The foundation for a future-proof business
Building awareness around climate change, and assessing the risks and opportunities it represents, creates an important foundation for future-proofing a business. However, to realise lasting value, these must become integral to everyday business processes, which we address in the final two parts of our four-step methodology.
The third step involves integrating climate risk and opportunities into existing business processes. A core element is the climate risk roadmap, which gives organisations a plan for responding to the risks identified, across strategy, governance, policies and risk management. This shows the way to integrate climate risks and opportunities into business risk management, and to build effective governance systems that can respond to regulatory changes. The outcome is more robust management and governance for climate risks and opportunities, leading to a more resilient organisation.
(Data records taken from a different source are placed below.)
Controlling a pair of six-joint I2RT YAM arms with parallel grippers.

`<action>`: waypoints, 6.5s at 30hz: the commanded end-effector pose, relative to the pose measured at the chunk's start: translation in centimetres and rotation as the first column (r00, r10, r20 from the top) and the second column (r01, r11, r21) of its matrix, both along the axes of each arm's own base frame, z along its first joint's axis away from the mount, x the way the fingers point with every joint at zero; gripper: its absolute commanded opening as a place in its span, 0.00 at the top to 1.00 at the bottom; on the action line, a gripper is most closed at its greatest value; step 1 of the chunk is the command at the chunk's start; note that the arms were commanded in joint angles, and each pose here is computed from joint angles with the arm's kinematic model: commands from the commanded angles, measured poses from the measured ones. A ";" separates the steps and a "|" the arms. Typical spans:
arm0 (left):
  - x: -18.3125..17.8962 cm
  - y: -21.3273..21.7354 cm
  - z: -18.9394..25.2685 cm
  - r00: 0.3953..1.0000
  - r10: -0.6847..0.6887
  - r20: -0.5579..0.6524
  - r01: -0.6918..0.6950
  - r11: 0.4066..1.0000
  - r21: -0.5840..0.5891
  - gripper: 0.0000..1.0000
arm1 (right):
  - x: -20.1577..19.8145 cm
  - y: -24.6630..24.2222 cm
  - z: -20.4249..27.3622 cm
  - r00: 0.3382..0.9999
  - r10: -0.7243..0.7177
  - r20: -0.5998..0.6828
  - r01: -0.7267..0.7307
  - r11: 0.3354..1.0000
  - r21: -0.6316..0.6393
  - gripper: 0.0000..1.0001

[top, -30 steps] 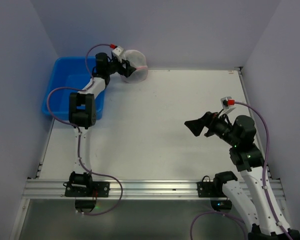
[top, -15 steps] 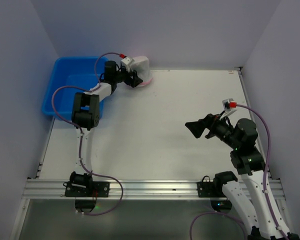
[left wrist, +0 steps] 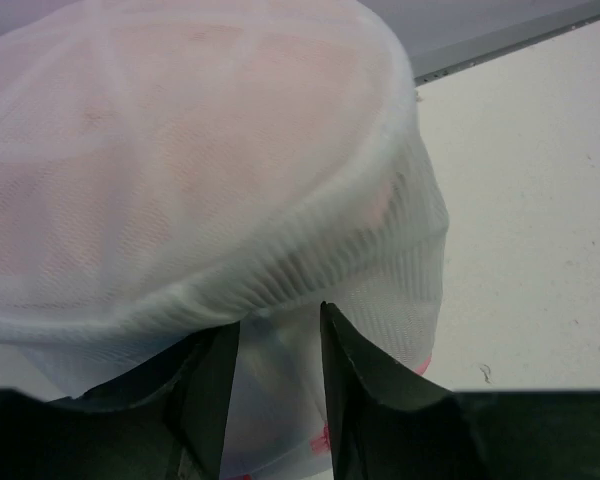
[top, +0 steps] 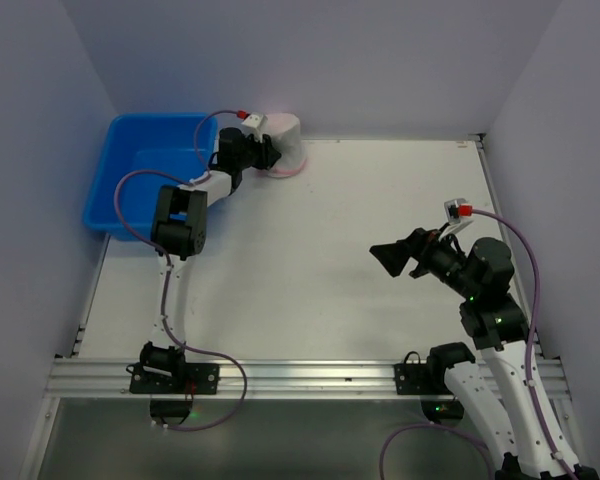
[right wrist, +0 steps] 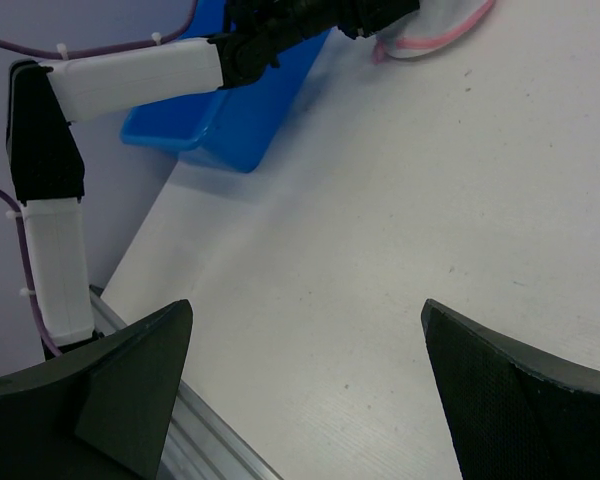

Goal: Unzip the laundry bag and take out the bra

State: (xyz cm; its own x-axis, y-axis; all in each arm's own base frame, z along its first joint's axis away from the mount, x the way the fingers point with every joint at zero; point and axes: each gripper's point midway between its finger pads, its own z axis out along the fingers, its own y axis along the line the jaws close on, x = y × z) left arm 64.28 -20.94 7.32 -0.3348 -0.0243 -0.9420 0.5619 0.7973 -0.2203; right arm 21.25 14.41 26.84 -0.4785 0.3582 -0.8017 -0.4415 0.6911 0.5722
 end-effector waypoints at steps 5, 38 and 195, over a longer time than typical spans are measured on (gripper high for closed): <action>1.1 0.2 -1.0 0.985 0.157 -0.069 -0.162 0.984 -0.075 0.97 | 0.1 0.1 0.7 1.000 -0.005 0.019 0.005 1.000 0.022 0.01; -32.6 -1.5 6.5 0.893 0.198 -0.405 -0.215 0.977 0.003 0.13 | 1.0 1.5 -2.3 0.988 -0.014 -0.152 0.006 0.999 -0.052 0.01; -40.2 -5.9 5.3 0.789 0.052 -0.613 -0.366 0.840 -0.400 0.22 | 6.8 12.9 -14.4 0.737 -0.029 -0.676 0.147 0.982 0.118 1.00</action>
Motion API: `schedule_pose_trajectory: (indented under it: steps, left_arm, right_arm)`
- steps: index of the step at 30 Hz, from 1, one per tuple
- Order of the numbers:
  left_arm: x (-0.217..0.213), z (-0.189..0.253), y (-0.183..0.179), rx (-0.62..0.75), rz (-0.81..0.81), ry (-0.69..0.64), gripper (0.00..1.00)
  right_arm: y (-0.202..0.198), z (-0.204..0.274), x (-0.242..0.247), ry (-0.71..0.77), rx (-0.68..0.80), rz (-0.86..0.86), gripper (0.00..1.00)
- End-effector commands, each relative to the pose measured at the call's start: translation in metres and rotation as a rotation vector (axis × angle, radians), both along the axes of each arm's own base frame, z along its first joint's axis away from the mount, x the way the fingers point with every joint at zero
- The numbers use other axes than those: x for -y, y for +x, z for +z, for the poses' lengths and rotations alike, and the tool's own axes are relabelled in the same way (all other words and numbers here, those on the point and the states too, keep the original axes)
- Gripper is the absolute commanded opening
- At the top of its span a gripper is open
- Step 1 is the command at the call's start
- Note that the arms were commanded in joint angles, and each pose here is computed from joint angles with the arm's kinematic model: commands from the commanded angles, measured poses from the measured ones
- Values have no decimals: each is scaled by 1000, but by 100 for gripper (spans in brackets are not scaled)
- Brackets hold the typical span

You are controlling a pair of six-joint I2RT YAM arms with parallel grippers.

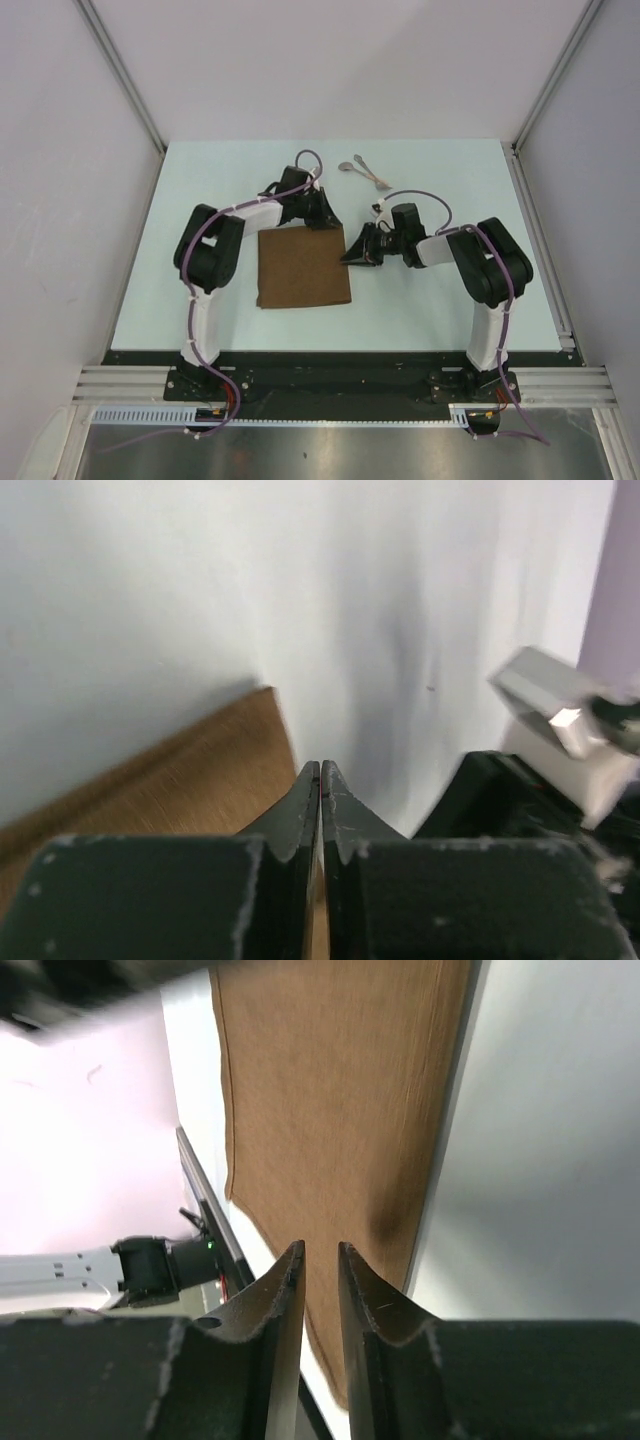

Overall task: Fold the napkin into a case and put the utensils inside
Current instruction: Smooth out the square-folded napkin at the center of the board.

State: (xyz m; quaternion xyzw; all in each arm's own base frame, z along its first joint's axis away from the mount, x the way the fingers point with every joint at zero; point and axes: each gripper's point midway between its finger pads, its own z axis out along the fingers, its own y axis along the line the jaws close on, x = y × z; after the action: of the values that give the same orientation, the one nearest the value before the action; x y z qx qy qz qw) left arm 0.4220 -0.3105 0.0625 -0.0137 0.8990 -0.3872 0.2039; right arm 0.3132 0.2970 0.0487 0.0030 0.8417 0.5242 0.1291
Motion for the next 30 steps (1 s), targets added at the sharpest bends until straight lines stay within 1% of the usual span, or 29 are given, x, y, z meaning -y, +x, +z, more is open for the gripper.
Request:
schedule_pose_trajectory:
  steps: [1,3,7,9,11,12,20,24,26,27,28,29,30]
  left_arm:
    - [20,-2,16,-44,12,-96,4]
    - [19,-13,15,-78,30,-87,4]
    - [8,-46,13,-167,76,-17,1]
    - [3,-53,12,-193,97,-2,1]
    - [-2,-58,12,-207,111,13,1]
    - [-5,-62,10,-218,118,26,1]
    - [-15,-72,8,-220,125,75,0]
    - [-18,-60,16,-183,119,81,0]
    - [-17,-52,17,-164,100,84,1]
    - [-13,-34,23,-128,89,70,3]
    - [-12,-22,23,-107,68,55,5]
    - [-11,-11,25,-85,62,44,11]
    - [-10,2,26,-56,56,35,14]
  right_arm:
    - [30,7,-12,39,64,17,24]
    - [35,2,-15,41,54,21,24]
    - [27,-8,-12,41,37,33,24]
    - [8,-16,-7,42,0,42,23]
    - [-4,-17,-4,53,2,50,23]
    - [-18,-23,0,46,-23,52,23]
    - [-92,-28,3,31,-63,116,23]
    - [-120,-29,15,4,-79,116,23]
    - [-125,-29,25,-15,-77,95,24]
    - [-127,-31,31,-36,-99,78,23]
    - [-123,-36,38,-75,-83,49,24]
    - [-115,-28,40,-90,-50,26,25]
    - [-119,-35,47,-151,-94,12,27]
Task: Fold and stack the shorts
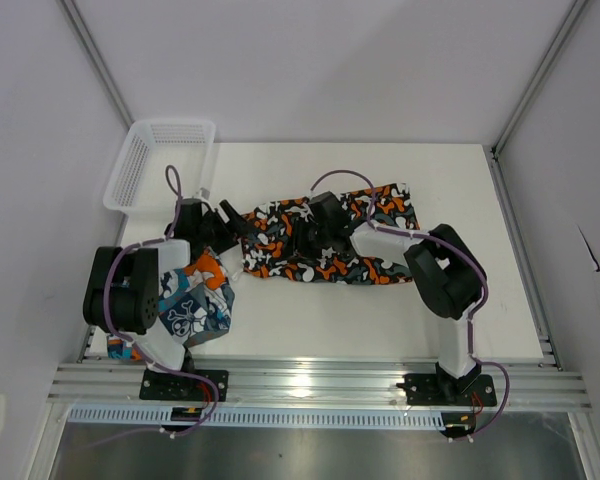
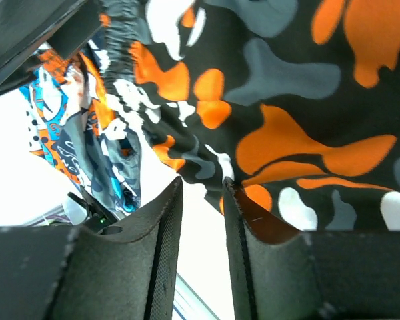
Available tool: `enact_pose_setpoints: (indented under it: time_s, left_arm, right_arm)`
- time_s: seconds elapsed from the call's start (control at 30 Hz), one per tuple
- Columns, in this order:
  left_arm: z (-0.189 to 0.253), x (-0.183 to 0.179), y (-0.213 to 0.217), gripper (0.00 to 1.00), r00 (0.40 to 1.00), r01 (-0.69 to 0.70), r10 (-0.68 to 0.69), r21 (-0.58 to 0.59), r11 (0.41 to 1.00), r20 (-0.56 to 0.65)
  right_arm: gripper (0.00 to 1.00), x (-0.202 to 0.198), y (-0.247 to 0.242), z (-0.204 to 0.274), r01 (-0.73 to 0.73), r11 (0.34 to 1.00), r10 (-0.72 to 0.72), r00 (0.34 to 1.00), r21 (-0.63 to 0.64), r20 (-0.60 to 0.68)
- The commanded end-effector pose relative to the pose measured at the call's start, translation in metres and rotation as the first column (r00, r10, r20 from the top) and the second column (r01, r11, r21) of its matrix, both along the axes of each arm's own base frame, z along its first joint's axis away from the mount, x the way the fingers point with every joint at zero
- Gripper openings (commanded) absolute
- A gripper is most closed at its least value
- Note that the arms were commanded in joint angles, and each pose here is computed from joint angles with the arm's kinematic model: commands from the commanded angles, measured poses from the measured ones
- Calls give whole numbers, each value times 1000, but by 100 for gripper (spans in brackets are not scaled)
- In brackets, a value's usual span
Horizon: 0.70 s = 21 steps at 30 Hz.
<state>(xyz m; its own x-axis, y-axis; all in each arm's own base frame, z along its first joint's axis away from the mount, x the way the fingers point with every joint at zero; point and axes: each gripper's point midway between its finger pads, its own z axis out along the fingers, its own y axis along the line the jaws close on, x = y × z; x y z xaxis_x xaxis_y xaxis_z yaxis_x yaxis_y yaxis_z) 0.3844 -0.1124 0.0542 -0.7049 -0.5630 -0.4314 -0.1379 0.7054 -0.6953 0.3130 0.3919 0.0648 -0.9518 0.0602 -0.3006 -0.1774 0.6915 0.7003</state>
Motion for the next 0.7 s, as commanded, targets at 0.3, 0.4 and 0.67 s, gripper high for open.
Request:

By way of example, for physical risks, climate risk analysis should be embedded into the decision-making process for capital projects, and should be part of the standard risk assessment in the investment process.
Finally, we consider climate risk disclosure. For instance, companies are required to report on how climate change affects their business as part of the CSRD, and also as part of the EU Taxonomy (Do No Significant Harm) climate adaptation criteria. Although compliance and reporting can often be the initial prompt for companies to take action on climate change, the disclosures can actually be regarded as outcome of the previous steps – indeed, being able to understand, assess and integrate climate risks and opportunities helps to create robust disclosures. Once awareness, assessment and integration are in place, a business is better-placed to develop its disclosure processes. Our starting point is typically a gap analysis, which compares the reliability and accuracy of existing information with what’s needed for disclosure regulations, to identify areas for improvement. This allows us to create a practical action plan to ensure organisations meet upcoming regulations. Last, we assess the readiness of the business for disclosure assurance, to guarantee that data and reporting are fully accurate. This is a substantial undertaking, but made simpler by building on the integrated processes established in the earlier steps.
Readiness for disclosure will also equip a business to track its own progress on both sustainability and the associated business risks and opportunities. It will satisfy growing demand from stakeholders for transparent reporting on climate risk exposure. And it will underpin a more resilient company that’s ready for upcoming regulations – and ensure the business is future-proof.